Here’s a track recorded by Croft No. Five including myself playing an Mk Low D in a tremendously awkward key (roll on the chromatic is all I can say!).
It would of course be impossible to go back and track all of the developments of mk music since it’s inception in 2000 on this blog, but I did think it would be worth mentioning my motivations for starting mk music in the first place.
I would certainly never have come to be a musical instrument maker had it not been for the musical hertitage of the place where I grew up in the Highlands of Scotland, which remains strong to this day. As kids we were encouaged to play music by our parents – Dave and Helena – and the community at large, where music intertwinded with rag-tag characters, wild nights and the local culture. As well as myself, music still forms a large part of both my brother and sister’s life – John and Mary. After short spells trying to play various instruments – the piano, guitar and mandolin – it was the whistle which had been sitting on top of the piano, a generation high D costing probably something like two pounds, which caught my imagination. There was no decision involved, it was just something that happened.

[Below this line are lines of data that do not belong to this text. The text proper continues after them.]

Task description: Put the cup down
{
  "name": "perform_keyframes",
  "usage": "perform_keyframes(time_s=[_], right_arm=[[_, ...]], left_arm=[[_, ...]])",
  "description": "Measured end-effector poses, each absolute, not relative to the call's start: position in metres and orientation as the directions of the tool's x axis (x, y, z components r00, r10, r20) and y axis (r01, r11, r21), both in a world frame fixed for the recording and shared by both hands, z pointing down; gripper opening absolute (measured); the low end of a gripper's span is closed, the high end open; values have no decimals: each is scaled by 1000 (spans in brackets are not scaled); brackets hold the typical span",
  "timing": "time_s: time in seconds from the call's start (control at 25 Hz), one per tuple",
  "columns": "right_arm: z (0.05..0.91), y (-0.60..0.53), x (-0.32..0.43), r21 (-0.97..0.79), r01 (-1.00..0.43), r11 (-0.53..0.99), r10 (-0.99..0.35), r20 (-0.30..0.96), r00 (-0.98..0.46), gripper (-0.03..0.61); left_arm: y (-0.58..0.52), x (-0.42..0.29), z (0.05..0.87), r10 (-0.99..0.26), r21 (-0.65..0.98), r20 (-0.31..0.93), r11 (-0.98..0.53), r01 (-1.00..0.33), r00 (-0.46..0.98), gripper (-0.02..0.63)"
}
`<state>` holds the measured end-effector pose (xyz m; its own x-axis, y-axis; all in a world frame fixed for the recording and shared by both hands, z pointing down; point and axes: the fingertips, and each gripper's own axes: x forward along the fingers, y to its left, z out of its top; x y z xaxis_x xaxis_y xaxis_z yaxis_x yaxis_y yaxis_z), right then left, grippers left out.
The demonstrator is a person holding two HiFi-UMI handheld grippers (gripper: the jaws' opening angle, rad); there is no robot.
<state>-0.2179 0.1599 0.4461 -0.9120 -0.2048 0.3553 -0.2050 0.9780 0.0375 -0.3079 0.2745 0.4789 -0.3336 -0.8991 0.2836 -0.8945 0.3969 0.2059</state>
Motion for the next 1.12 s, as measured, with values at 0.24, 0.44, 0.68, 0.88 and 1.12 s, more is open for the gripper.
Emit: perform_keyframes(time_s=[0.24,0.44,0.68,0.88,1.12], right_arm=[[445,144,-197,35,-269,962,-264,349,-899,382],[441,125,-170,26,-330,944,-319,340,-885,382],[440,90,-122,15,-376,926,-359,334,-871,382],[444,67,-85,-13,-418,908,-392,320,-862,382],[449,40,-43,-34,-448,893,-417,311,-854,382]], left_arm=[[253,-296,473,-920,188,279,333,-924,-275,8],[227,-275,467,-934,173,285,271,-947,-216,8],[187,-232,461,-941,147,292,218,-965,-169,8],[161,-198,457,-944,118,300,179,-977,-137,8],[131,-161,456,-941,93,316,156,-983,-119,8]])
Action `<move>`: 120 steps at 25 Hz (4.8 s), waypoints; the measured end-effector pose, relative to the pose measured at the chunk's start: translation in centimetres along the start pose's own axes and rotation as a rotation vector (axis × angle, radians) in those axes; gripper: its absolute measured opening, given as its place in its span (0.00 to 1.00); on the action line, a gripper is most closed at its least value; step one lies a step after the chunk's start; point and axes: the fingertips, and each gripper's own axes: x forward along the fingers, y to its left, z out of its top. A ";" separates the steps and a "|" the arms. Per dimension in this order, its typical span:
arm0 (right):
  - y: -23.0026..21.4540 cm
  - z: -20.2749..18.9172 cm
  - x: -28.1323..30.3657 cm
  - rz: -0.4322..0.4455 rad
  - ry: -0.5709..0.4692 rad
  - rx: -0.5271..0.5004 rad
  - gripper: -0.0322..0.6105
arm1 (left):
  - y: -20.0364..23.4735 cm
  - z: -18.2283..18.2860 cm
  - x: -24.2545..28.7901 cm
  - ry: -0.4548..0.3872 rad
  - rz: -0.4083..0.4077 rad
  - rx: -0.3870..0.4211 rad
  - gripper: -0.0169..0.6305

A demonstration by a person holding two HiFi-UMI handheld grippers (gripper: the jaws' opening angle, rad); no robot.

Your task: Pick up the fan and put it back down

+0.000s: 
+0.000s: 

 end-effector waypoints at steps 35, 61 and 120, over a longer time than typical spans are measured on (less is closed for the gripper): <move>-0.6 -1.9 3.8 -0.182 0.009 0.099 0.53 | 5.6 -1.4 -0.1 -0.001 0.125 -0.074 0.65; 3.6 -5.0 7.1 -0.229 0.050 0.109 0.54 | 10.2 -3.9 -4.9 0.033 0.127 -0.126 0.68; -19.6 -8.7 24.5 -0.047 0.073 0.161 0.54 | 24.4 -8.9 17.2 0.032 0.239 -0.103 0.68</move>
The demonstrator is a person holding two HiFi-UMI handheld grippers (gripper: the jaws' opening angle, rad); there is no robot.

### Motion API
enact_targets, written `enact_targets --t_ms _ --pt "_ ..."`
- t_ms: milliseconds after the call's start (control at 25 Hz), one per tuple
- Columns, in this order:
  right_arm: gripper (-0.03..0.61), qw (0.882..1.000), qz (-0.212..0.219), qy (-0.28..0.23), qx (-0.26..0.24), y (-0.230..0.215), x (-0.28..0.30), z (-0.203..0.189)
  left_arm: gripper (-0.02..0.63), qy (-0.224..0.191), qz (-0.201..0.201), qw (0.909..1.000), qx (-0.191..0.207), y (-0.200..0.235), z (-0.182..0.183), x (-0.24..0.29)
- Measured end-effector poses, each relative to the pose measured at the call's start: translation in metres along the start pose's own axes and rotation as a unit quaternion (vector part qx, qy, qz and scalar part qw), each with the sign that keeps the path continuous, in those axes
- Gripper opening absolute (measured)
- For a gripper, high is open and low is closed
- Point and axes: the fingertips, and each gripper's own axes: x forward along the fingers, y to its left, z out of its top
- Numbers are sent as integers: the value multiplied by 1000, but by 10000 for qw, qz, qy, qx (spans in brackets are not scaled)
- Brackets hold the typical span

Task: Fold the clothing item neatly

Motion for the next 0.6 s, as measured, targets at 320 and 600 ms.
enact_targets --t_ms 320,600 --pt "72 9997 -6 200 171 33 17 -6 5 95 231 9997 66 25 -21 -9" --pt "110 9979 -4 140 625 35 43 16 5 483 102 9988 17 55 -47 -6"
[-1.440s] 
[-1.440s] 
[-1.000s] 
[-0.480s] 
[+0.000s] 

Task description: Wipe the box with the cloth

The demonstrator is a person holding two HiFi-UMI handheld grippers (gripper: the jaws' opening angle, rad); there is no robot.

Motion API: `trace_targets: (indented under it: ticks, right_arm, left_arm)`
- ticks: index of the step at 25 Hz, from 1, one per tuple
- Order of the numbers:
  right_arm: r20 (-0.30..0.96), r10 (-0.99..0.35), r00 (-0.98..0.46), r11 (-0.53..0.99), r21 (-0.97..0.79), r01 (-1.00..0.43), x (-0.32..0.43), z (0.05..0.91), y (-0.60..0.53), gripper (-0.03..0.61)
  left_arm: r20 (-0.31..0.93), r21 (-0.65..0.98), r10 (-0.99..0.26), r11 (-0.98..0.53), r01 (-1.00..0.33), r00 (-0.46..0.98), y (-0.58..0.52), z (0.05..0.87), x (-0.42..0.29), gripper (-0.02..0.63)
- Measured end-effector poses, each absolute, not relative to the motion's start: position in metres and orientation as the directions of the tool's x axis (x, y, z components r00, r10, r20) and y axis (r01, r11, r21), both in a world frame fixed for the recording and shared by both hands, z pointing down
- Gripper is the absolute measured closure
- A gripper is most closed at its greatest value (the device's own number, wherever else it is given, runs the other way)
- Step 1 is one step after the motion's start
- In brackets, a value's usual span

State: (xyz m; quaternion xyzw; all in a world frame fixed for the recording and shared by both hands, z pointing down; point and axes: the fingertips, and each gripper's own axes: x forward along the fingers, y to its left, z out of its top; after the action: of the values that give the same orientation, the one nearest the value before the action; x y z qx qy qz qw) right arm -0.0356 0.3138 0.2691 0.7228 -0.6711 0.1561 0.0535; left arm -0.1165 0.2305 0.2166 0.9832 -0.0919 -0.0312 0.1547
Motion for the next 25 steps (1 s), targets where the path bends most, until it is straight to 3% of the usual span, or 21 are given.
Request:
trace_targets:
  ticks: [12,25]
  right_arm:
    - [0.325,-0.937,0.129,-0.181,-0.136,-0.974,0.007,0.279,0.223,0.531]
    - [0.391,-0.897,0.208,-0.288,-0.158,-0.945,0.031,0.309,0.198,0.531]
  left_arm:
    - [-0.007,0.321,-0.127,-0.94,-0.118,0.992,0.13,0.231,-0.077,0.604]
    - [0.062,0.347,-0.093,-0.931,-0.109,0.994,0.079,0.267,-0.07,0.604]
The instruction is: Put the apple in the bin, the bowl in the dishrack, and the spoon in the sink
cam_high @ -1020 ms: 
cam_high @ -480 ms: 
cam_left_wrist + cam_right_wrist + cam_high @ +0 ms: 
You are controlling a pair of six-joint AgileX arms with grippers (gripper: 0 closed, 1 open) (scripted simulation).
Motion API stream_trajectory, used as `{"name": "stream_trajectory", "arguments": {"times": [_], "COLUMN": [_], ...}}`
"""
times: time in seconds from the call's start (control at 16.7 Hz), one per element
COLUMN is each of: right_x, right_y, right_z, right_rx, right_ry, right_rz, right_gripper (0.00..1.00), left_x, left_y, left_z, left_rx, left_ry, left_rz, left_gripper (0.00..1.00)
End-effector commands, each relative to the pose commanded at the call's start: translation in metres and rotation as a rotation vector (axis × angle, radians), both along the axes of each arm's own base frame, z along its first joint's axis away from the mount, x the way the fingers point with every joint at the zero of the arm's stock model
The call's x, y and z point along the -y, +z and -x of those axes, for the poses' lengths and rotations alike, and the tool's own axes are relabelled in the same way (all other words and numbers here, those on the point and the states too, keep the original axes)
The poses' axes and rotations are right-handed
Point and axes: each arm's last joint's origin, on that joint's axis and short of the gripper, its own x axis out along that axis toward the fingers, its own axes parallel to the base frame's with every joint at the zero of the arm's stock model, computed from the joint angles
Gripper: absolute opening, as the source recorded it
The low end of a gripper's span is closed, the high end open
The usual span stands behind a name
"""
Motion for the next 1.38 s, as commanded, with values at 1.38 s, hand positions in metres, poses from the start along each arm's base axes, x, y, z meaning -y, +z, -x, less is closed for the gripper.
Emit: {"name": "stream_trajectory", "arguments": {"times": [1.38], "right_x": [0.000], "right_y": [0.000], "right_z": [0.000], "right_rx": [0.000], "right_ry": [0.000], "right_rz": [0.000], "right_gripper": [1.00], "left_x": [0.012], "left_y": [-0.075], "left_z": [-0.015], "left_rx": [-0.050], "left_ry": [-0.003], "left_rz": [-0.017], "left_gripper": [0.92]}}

Perhaps by a stroke of good luck, our teenage years conicided with a resurgence in Scottish Music – bands who were pushing the boundaries in creating new sounds which took in elements of Funk, Rock, Techno and D&B amongst other things. Bands and musicians like Wolfstone, Shooglenifty, The Peatbog Faeries, Capercaillie, Rock, Salt & Nails, Bongshang, Mystery Juice, Mouth Music, Salsa celtica, Burach, The Iron Horse,The old blind dogs and Martyn Bennett, formed a cultural movement which had few equals in terms in quality. Our contribution to this, Croft No. Five, started out as a school band, and ended up touring through Europe and North America. But even so it was returning to the Village Halls in Scotland, which had been well oiled by the likes of Wolfstone and Shooglenifty which made for the wildest nights.